Help scientists with your phone

What can measure humidity, air pressure, acceleration, count steps, and take pictures? You are probably holding it in your hand now.

Smartphones are full of measuring equipment, and top scientists are telling us to use all those sensors in the service of science.

Learn how to start using some of your phone’s built-in tools to present important data to scientists.

Capture the diversity of life with a single click

Next time you see a colorful plant, exotic animal, or rare mushroom, you can quickly and easily contribute to biodiversity research.

Your phone’s antenna receives signals from GPS satellites. Based on the location of the satellites and the time it takes for the signal to travel the distance to your phone, your coordinates are calculated on the map.

These coordinates are automatically added to your photo. This can help scientists with the iNaturalist app.

Images of animals or plants along with their GPS coordinates are sent via the app to the Global Biodiversity Information Facility database, which all researchers can consult for free.

This gives them an overview of where on Earth certain species thrive.

Measurement of the Earth’s magnetic field

Your phone has a magnetometer that makes the compass point in the direction of the North Pole of the Earth.

The magnetometer sends current through a metal conductor. The electrons in the current then deviate to one side or the other, depending on the direction and strength of the magnetic field around the phone.

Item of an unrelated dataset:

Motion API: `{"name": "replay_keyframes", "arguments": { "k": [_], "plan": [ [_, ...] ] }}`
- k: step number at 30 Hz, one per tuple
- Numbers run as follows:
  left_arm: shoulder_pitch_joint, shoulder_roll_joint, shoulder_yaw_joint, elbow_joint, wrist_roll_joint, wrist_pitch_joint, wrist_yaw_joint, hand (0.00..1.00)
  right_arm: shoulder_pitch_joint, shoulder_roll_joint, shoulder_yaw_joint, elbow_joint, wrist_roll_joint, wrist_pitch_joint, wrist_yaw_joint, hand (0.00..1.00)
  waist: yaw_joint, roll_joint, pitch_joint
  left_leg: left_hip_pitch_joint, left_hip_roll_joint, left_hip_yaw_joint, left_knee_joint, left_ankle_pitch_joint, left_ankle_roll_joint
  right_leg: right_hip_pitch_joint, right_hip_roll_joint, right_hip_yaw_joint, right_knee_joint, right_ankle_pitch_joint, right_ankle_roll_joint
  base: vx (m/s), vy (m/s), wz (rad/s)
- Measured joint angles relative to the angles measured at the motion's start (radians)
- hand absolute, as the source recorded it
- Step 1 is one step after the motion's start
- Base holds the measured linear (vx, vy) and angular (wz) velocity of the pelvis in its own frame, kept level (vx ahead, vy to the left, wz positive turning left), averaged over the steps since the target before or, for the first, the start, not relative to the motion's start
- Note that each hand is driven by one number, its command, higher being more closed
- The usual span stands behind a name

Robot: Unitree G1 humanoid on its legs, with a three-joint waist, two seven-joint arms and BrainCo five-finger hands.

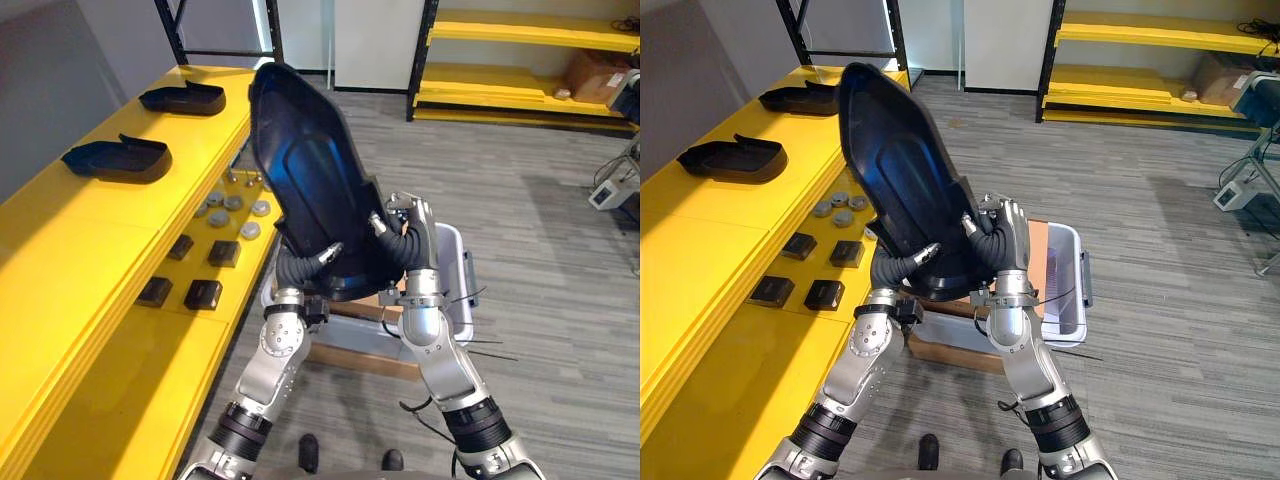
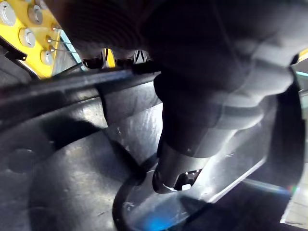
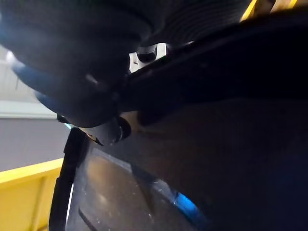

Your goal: Walk over and take plastic housings, then place them on the shelf

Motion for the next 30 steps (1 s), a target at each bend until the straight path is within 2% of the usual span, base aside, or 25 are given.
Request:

This allows the magnetometer to measure the strength of the surrounding magnetic field in three dimensions.

So when you go for a run or walk the dog, your phone can measure the strength of the magnetic field. This helps scientists who want to learn more about the Earth’s magnetic field and who want to develop more accurate navigation equipment.

You can easily upload data from your phone’s magnetometer for researchers to use.

Help deal with the noise

Noise is a growing problem around the world – especially if you live in a city – and it can cause stress, high blood pressure and sleep problems.

This is why noise researchers are so eager to identify where noise is worst and how to reduce it.

Your phone’s microphone can measure the noise level around you with the NoiseTube app.

These measurements provide valuable data for researchers who can accurately map harmful noise pollution so that it can be avoided, reduced or moved to less crowded areas.

If you upload data to NoiseTube, you can add details to make it easier for researchers to work. For example, you can indicate where you think the noise is coming from — is it a fan or a car, for example — and how much the noise bothers you.

The laser measures costal motion

The latest smartphones have a built-in laser sensor called a lidar. It sends hundreds of laser pulses in all directions every second and then measures how long it takes them to return. It allows it to measure the distance to all the objects around you and draw a 3D map of the environment.

Scientists are now using this feature to measure how quickly fragile coastlines are eroding and moving with cliffs.

In the future, geographers at the University of Copenhagen studying erosion will ask coastal residents to provide data showing how quickly the coastline is changing and how quickly the slopes are moving inland.

For example, farmers who have fields behind cliffs will want to know how quickly the sea is swallowing up the cliffs and thus their land.

Your phone predicts the weather

Many smartphones have a barometer that measures the pressure in the air.

The barometer consists of a diaphragm that moves depending on air pressure and presses a so-called piezoelectric sensor, which converts the movement into an electrical signal.

Pressure differences in the atmosphere determine how weather develops. Therefore, pressure measurements with GPS coordinates can be used to make more accurate local weather forecasts.

PressureNet collects pressure readings from phones and uses this data to develop more accurate weather forecasts.

Previously, scientists could only use atmospheric pressure readings from expensive, stationary weather stations, but now they can get more readings from cell phones — even away from weather stations.